━━ Dataset section ━━
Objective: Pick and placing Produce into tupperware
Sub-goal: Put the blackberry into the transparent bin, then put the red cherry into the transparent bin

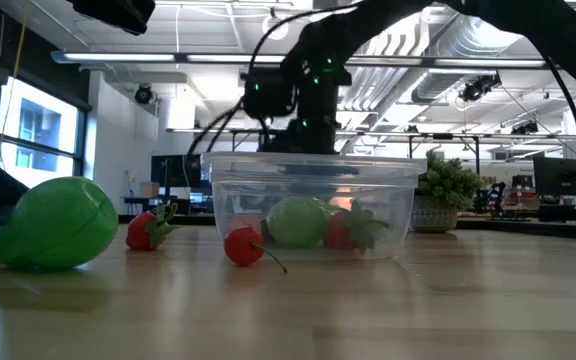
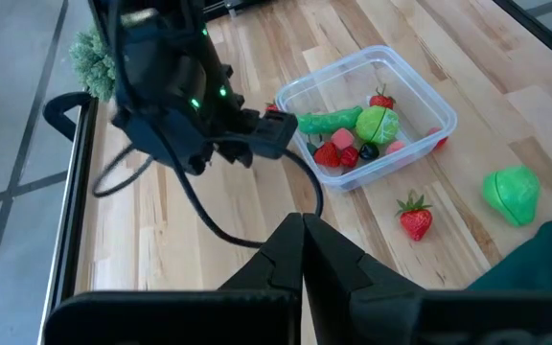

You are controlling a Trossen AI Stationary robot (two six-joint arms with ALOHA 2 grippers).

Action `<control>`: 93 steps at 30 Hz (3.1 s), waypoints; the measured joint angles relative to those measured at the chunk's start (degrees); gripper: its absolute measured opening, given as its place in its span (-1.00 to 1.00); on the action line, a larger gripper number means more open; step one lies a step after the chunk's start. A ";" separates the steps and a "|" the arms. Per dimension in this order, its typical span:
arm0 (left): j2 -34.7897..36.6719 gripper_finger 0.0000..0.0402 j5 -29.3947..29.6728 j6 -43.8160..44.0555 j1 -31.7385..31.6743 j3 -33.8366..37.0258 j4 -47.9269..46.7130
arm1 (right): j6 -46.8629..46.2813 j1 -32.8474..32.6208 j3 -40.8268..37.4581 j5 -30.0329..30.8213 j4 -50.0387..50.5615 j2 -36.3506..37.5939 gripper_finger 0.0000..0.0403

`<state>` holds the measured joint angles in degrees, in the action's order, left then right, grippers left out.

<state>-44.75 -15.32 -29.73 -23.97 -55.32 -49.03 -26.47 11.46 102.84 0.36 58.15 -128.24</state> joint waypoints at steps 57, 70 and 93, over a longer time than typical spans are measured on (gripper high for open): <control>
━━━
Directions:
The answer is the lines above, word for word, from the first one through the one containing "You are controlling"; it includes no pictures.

Exercise response:
Objective: Pick and placing Produce into tupperware
Sub-goal: Put the blackberry into the transparent bin, then put the red cherry into the transparent bin


You are controlling a Trossen AI Stationary robot (two six-joint arms with ALOHA 2 grippers).

This is the complete answer.